Teacher note:  There's a T-Shirt Song and book that can go along with this lesson if desired.

Assessment

  • The criteria list created with the students can serve as a rubric. Students should refer to it while working on the project to make sure they met the challenge of the design objectives.
  • Observe and encourage the use of the vocabulary words in context and monitor discussions to determine if students understand abstract ideas. Higher level thinking skills are apparent if the students transfer the knowledge gained in new but different situations as the school year progresses.
  • The idea of "Never Before Seen" allows all students to participate at their own level. Since there are no right or wrong answers students should become inventive.
  • Differentiated instruction is fostered as the teacher and students work to support each others new ideas according to the Criteria guidelines.
  • Example of the Criteria List: NEEDS • Designs that express you and your interests • Plan several designs & drawings • Pick favorite design • Design actual t-Shirt to match design pattern • Use graph paper to enlarge design • Reproduce T-Shirt design to larger template • Discuss design vocabulary DON'T WANT • Designs which are usual. (Seen before)

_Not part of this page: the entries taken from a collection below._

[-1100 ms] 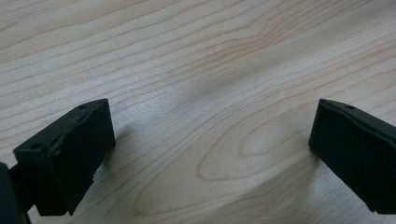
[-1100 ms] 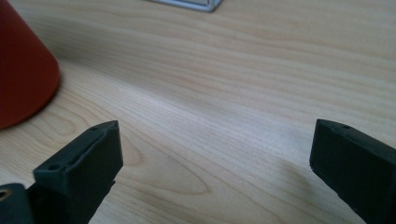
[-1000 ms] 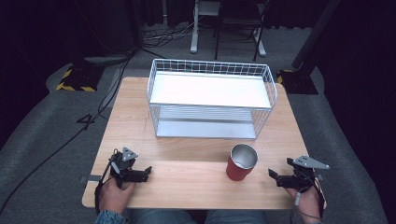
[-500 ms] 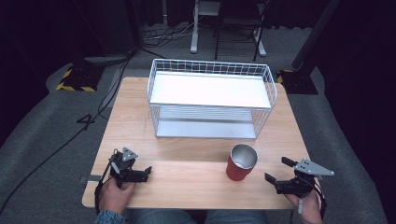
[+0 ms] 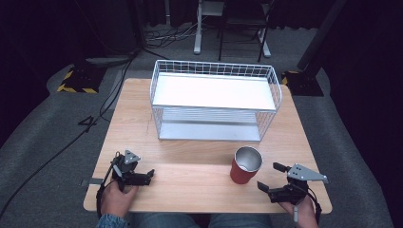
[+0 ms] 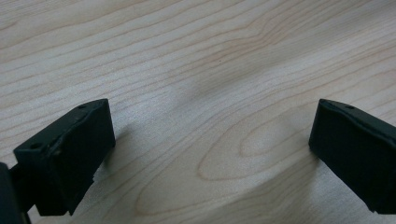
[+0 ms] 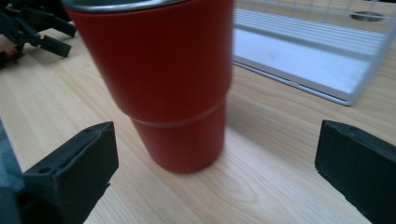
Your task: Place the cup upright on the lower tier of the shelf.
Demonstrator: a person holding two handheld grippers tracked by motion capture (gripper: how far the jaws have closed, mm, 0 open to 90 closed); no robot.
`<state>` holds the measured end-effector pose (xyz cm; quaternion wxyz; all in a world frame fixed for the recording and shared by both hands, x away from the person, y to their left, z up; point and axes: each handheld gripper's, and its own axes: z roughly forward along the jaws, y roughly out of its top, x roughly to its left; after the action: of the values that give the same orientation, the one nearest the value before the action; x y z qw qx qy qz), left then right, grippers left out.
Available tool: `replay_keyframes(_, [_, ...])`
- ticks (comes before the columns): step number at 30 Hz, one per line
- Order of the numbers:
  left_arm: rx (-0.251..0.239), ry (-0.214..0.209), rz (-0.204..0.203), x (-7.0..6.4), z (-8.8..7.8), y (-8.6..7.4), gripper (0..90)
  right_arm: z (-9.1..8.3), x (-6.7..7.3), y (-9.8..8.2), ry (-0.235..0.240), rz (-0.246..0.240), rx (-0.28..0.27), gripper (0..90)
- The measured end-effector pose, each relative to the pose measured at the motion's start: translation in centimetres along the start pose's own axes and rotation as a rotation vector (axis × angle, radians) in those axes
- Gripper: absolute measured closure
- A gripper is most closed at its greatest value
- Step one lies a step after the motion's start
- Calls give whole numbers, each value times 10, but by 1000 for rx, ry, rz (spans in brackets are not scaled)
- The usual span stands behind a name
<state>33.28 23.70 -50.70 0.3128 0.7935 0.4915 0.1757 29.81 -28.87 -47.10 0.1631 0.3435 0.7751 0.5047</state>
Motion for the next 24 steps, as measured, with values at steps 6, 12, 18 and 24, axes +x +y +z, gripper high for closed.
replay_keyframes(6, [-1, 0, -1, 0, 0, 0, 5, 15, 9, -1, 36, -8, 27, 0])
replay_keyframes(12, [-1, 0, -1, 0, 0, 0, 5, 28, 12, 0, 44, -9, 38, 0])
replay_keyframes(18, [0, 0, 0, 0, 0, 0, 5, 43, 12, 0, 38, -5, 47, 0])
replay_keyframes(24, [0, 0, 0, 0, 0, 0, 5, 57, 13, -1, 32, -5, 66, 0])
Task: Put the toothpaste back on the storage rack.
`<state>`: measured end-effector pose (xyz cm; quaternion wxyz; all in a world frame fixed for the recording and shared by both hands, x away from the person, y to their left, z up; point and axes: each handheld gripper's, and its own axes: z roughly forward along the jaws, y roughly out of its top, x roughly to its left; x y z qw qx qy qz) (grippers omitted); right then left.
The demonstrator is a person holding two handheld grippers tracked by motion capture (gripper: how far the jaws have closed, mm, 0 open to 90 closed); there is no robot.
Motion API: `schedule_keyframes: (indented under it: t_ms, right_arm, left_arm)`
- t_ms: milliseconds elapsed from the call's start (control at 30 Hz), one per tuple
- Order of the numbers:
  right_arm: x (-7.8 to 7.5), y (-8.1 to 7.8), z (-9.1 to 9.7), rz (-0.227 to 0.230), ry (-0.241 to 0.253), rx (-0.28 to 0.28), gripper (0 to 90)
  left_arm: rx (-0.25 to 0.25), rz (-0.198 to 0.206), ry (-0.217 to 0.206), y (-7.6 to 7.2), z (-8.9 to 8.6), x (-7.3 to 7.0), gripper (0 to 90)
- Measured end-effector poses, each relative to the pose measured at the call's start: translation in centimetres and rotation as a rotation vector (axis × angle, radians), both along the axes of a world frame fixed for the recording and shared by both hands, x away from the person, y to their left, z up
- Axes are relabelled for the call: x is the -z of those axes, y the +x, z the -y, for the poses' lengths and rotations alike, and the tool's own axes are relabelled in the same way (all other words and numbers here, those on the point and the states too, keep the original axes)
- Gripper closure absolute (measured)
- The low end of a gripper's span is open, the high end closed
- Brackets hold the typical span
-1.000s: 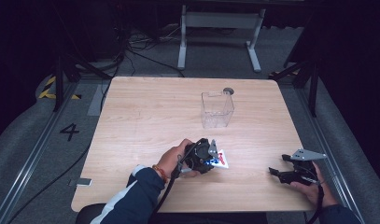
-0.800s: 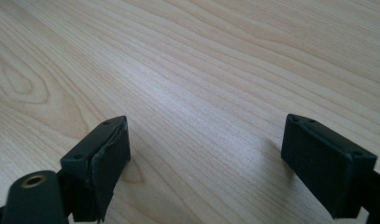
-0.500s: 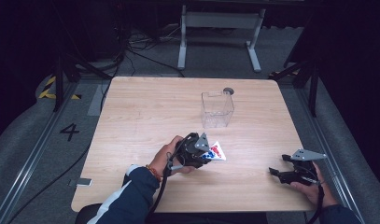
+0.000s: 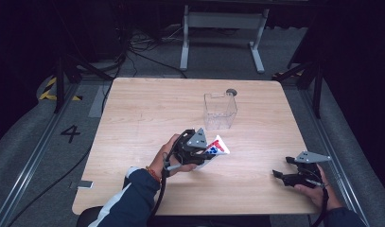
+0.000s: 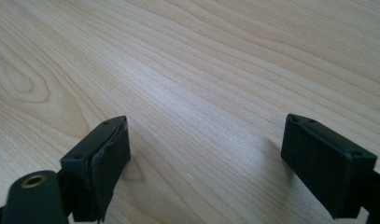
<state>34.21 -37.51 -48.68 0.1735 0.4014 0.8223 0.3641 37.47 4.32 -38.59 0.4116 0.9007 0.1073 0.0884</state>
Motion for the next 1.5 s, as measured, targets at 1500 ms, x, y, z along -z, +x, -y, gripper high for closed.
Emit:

Enrichment Extension Activities

The students should become more aware of representational images used for various reasons in their environments and communities (for example, the Nike symbol, Coca-Cola symbol, etc.). The connection of how one thing represents another could illicit understanding of other points of view addressing Social Studies standards. The logos can be transferred to real T-Shirts, addressing several Arts standards along with production, economic & business awareness.

Teacher Reflection

  • Upon the introduction of this lesson, several unsure students with little artistic abilities felt threatened, however when the "Never Before Seen" element was added to the criteria, a variety of products became acceptable as long they met the criteria. The students were then much freer with their ideas. Everyone was successful.
  • Students will need to continually develop writing skills and strategies according to grade level expectations. The challenge was engaging and the students wrote much more than on previous occasions. They were connected to an authentic experience that gave purpose to their writing.
  • This lesson can be adapted and changed according to time allowances and grade level. I would like to investigate other ways of transferring and enlarging the logo to the larger T-shirt.
  • It seems possible to address additional math and science standards during designing if the lessons were geared to include skill development. (ex. silk screening or batik the designs to cloth.)
  • As usual, time is always short and some of the lesson time had to be shortened. I would condense some of the sharing time during the initial class wide object sharing.
  • This lesson was successful because every student had a chance to share something unique and personal about his or herself. They were excited about learning and involved with the process which made it hands-on fun. Students took pride in their very own logos.